PROBLEM REQUIREMENTS: The whole listing is to be written out again exactly; the pictures are not.

□ □ □

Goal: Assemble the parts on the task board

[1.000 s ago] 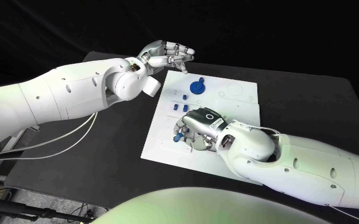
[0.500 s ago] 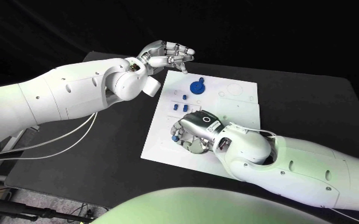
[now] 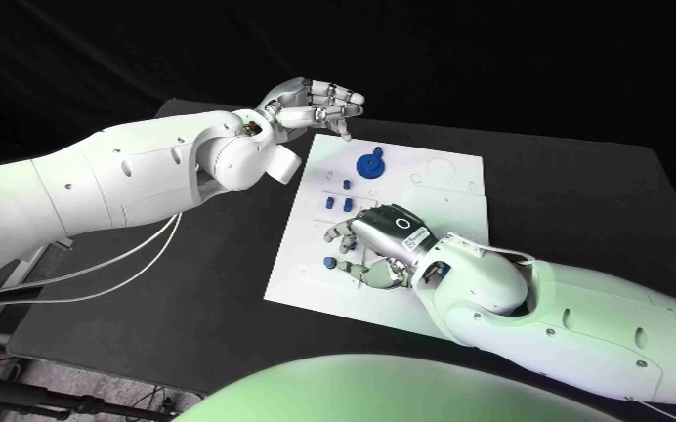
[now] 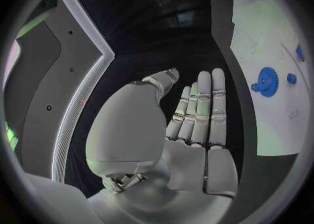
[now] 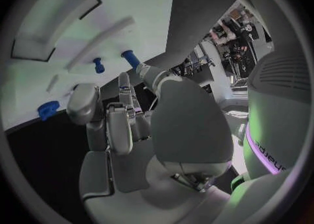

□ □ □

OUTPUT FOR THIS TASK:
Goal: Assemble the parts on the task board

[1.000 s ago] 
[0.500 s ago] 
[now] 
[now] 
[now] 

This exercise has been completed.